Task objective: Please reproduce the records, omitting nothing and changing nothing.

Dataset excerpts:
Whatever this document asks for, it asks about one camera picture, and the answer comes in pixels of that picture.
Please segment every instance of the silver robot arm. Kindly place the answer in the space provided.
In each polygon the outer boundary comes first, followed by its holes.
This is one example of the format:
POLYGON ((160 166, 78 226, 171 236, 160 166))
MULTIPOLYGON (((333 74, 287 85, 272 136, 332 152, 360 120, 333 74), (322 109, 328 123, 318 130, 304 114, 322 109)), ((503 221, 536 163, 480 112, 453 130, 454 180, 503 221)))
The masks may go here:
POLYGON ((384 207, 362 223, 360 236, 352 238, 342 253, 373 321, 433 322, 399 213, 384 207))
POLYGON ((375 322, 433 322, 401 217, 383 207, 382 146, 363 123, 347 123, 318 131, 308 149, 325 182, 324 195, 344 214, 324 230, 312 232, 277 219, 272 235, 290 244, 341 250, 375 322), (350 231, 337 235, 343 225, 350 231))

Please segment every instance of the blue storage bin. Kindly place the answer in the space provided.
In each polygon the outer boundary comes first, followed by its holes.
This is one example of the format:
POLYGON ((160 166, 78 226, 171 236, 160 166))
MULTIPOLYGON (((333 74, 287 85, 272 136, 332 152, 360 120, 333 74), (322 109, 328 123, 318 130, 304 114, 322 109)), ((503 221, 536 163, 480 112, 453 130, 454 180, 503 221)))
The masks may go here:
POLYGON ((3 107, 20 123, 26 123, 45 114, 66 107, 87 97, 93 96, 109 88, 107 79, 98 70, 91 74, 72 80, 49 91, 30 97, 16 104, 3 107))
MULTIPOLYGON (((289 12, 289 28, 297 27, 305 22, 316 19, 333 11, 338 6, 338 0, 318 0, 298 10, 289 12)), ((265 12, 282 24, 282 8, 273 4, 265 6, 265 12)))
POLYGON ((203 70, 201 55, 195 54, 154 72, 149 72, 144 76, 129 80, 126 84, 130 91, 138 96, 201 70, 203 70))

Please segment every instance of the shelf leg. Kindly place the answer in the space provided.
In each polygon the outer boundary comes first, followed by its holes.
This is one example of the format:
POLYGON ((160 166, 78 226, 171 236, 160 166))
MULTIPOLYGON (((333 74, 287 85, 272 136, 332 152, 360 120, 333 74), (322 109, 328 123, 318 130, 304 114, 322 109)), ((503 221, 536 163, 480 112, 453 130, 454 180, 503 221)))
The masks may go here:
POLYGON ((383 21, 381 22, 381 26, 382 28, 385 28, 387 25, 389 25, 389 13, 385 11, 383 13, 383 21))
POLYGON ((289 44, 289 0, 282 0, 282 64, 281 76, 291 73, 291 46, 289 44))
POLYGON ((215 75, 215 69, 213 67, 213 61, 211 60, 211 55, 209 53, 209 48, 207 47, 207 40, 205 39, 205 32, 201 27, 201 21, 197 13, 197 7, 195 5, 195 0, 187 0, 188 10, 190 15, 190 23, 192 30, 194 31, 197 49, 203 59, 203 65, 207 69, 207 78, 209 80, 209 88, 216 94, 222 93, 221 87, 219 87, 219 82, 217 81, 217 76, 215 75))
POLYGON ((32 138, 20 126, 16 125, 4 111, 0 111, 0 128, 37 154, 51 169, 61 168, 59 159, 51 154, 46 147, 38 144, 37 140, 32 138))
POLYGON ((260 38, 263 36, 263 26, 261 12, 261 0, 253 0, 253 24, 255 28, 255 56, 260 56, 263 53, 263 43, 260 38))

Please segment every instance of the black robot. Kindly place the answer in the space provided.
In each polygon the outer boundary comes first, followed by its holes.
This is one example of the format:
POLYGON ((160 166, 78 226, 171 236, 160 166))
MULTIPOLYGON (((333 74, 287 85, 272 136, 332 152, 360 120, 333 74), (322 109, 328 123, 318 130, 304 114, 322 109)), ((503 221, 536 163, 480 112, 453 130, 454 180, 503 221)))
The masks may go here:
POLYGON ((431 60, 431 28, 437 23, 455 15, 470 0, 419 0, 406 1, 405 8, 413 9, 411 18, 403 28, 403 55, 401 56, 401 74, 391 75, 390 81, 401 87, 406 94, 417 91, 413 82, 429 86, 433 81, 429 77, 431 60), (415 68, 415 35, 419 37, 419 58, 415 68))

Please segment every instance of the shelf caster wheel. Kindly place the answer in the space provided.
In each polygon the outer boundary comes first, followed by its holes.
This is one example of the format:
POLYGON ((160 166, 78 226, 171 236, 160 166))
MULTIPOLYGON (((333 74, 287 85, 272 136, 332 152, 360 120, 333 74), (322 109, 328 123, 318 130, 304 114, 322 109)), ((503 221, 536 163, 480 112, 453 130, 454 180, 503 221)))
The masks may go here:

Solution below:
Whatever this document asks for, it asks about one camera picture, and the answer comes in pixels of that picture.
Please segment every instance of the silver robot arm. Kindly place the answer in the space provided.
In each polygon the outer boundary comes first, followed by its holes.
This is one example of the format:
POLYGON ((160 166, 78 226, 171 236, 160 166))
MULTIPOLYGON (((333 74, 287 85, 272 136, 332 152, 360 120, 333 74), (322 109, 328 123, 318 130, 304 114, 322 109)), ((503 221, 536 163, 480 112, 453 130, 454 180, 503 221)))
The masks may go here:
POLYGON ((384 207, 362 223, 360 236, 352 238, 342 253, 373 321, 433 322, 399 213, 384 207))
POLYGON ((375 322, 433 322, 401 217, 383 207, 382 146, 363 123, 347 123, 318 131, 308 149, 325 182, 324 195, 344 214, 324 230, 312 232, 277 219, 272 235, 290 244, 341 250, 375 322), (350 231, 337 235, 343 225, 350 231))

Please segment every instance of the blue storage bin. Kindly place the answer in the space provided.
In each polygon the outer boundary comes first, followed by its holes.
This is one example of the format:
POLYGON ((160 166, 78 226, 171 236, 160 166))
MULTIPOLYGON (((333 74, 287 85, 272 136, 332 152, 360 120, 333 74), (322 109, 328 123, 318 130, 304 114, 322 109)), ((503 221, 536 163, 480 112, 453 130, 454 180, 503 221)))
The masks may go here:
POLYGON ((3 107, 20 123, 26 123, 45 114, 66 107, 87 97, 93 96, 109 88, 107 79, 98 70, 91 74, 72 80, 49 91, 30 97, 16 104, 3 107))
MULTIPOLYGON (((289 12, 289 28, 297 27, 305 22, 316 19, 333 11, 338 6, 338 0, 318 0, 298 10, 289 12)), ((265 12, 282 24, 282 8, 273 4, 265 6, 265 12)))
POLYGON ((203 70, 201 55, 195 54, 154 72, 149 72, 144 76, 129 80, 126 84, 130 91, 138 96, 201 70, 203 70))

Please segment every instance of the shelf leg. Kindly place the answer in the space provided.
In each polygon the outer boundary comes first, followed by its holes.
This is one example of the format:
POLYGON ((160 166, 78 226, 171 236, 160 166))
MULTIPOLYGON (((333 74, 287 85, 272 136, 332 152, 360 120, 333 74), (322 109, 328 123, 318 130, 304 114, 322 109)), ((503 221, 536 163, 480 112, 453 130, 454 180, 503 221)))
The masks may go here:
POLYGON ((383 21, 381 22, 381 26, 382 28, 385 28, 387 25, 389 25, 389 13, 385 11, 383 13, 383 21))
POLYGON ((289 44, 289 0, 282 0, 282 64, 281 76, 291 73, 291 46, 289 44))
POLYGON ((215 75, 215 69, 213 67, 213 61, 211 60, 211 55, 209 53, 209 48, 207 47, 207 40, 205 39, 205 32, 201 27, 201 21, 197 13, 197 7, 195 5, 195 0, 187 0, 188 10, 190 15, 190 23, 192 30, 194 31, 197 49, 203 59, 203 65, 207 69, 207 78, 209 80, 209 88, 216 94, 222 93, 221 87, 219 87, 219 82, 217 81, 217 76, 215 75))
POLYGON ((32 138, 20 126, 16 125, 4 111, 0 111, 0 128, 37 154, 51 169, 61 168, 59 159, 51 154, 46 147, 38 144, 37 140, 32 138))
POLYGON ((260 38, 263 36, 263 26, 261 12, 261 0, 253 0, 253 24, 255 28, 255 56, 260 56, 263 53, 263 43, 260 38))

Please segment every instance of the black robot. Kindly place the answer in the space provided.
In each polygon the outer boundary comes first, followed by its holes.
This is one example of the format:
POLYGON ((160 166, 78 226, 171 236, 160 166))
MULTIPOLYGON (((333 74, 287 85, 272 136, 332 152, 360 120, 333 74), (322 109, 328 123, 318 130, 304 114, 322 109)), ((503 221, 536 163, 480 112, 453 130, 454 180, 503 221)))
The masks may go here:
POLYGON ((431 60, 431 28, 437 23, 455 15, 470 0, 419 0, 406 1, 405 8, 413 9, 411 18, 403 28, 403 55, 401 56, 401 74, 391 75, 390 81, 401 87, 406 94, 417 91, 413 82, 429 86, 433 81, 429 77, 431 60), (415 68, 415 35, 419 37, 419 58, 415 68))

Please segment every instance of the shelf caster wheel. Kindly place the answer in the space provided.
In each polygon the outer boundary comes first, followed by its holes.
This is one example of the format:
POLYGON ((160 166, 78 226, 171 236, 160 166))
MULTIPOLYGON (((333 74, 287 85, 272 136, 332 152, 360 120, 333 74), (322 109, 328 123, 318 130, 304 114, 322 109)), ((503 221, 536 163, 480 112, 453 130, 454 180, 503 221)))
The masks may go here:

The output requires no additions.